Page MenuHomeFreeBSD

vm_page: Break reservations to handle noobj allocations
ClosedPublic

Authored by markj on Oct 21 2021, 3:53 PM.

Details

Summary

I omitted vm_reserv_reclaim() calls from the noobj allocator variants
since breaking reservations should only release pages to the default
free pool, and for noobj we allocate from the direct freepool. However,
if the direct and default free pools are both empty, we may need to
break reservations to make progress.

Reported by: cy
Fixes: b498f71bc56a ("vm_page: Add a new page allocator interface for unnamed pages")

Diff Detail

Repository
R10 FreeBSD src repository
Lint
Automatic diff as part of commit; lint not applicable.
Unit
Automatic diff as part of commit; unit tests not applicable.

Event Timeline

markj requested review of this revision.Oct 21 2021, 3:53 PM
sys/vm/vm_page.c
2414

I'm not sure how best to handle the freelist != VM_NFREELIST case here. It doesn't necessarily make sense to break reservations to satisfy vm_page_alloc_freelist(), and the old implementation didn't do that at all. OTOH, VM_NRESERVLEVEL is 0 on mips, and vm_page_alloc_freelist() is only used on mips.

kib added inline comments.
sys/vm/vm_page.c
2414

In fact, e.g. on amd64 I think VM_FREELIST_DMA32 could get more uses than it has now. For instance, pmap_page_alloc_below_4g() might use that instead of contig(). Similarly, busdma_bounce probably would be (better) served by allocations from freelist. Both of them do not need a run of pages.

This revision is now accepted and ready to land.Oct 21 2021, 4:23 PM
sys/vm/vm_page.c
2414

I will change the diff to only reclaim reservations if freelist == VM_NFREELIST then, but if vm_page_alloc_freelist() develops more users then some other solution is needed to avoid spurious allocation failures on amd64.

Why would using vm_page_alloc_freelist() be an improvement for busdma, aside from simplifying the calling code?

sys/vm/vm_page.c
2414

Why would using vm_page_alloc_freelist() be an improvement for busdma, aside from simplifying the calling code?

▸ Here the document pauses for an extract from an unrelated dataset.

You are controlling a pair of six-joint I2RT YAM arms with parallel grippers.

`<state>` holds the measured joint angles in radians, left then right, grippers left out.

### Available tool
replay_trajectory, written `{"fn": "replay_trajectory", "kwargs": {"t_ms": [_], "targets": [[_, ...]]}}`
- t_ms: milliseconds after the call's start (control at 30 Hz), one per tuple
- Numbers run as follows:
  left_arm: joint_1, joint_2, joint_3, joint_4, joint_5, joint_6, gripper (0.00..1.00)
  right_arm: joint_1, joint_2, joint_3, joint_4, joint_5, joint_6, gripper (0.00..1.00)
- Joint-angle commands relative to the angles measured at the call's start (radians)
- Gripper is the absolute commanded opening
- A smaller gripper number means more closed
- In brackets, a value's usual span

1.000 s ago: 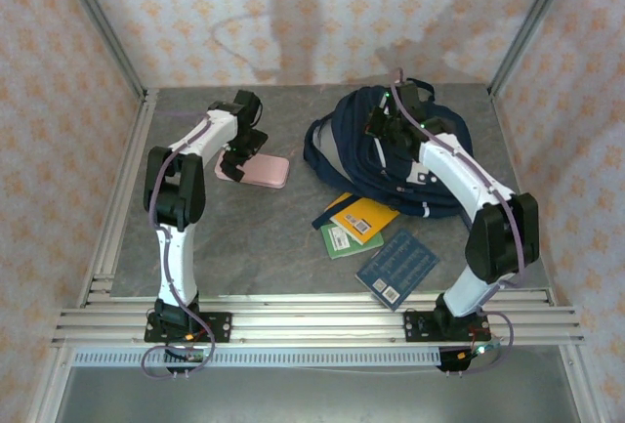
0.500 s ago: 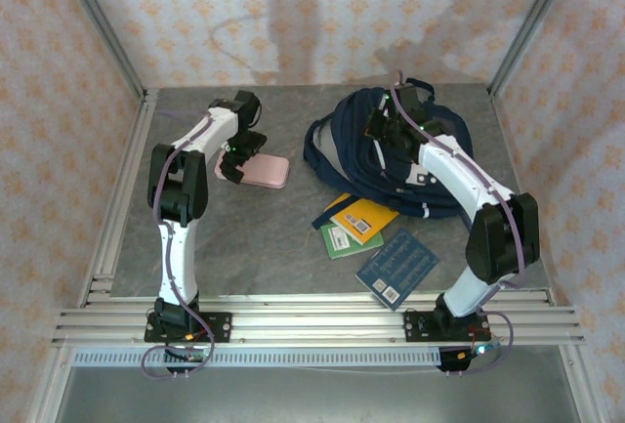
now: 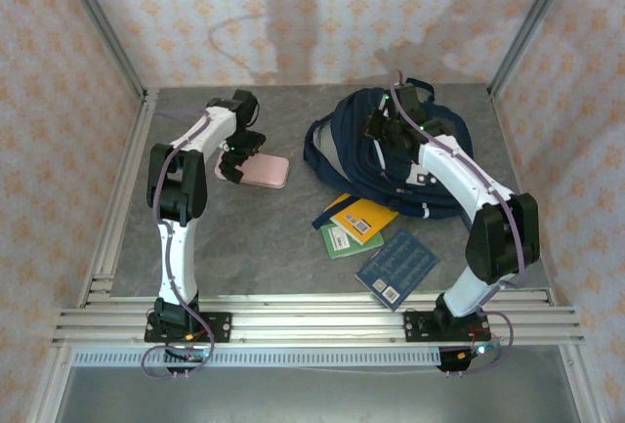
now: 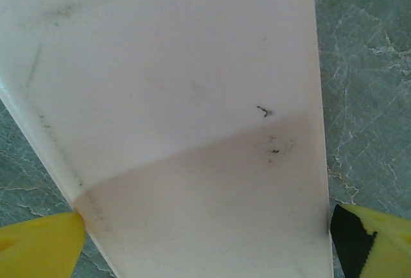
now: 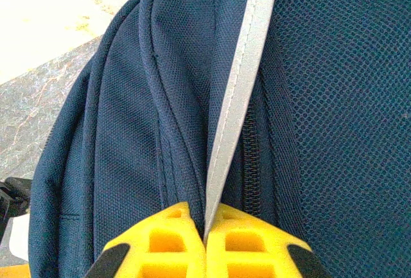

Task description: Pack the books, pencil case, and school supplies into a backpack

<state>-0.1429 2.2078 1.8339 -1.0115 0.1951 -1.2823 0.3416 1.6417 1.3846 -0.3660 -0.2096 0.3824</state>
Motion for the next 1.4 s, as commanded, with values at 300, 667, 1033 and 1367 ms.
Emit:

I did not rechecked it, but isn't alloc_contig() iterates over segments that fit into the low,high interval, while alloc_freelist() takes the page directly from the freelist. I.e. it is O(1) vs. O(n)?

sys/vm/vm_page.c
2414

Yes, that is true, though in practice I suspect it would not make much of a difference: alloc_contig will iterate over vm_phys segments looking for one that is in range. Since the vm_phys segments are sorted, it will visit the ones below 4GB first. Segments never cross the DMA32 boundary, so if allocating a single page, alloc_contig can check the segment free lists quickly, since any free page will satisfy the allocation. O(n) here really means O(num segments below 4G).

sys/vm/vm_page.c
2414

I would go as far as to claim that this split at 4G is rather useless, if not the DMA32. More, it is not obvious that the split is not wrong: IMO less segments we have, easier for VM is to operate. More, I would say that requirements of quite old hardware like usb 2.0/1.1 controllers should be satisfied with IOMMU and not by hacks in VM subsystem.

But this is just a grumbling, I do not believe that we can realistically switch to this 'modern' approach.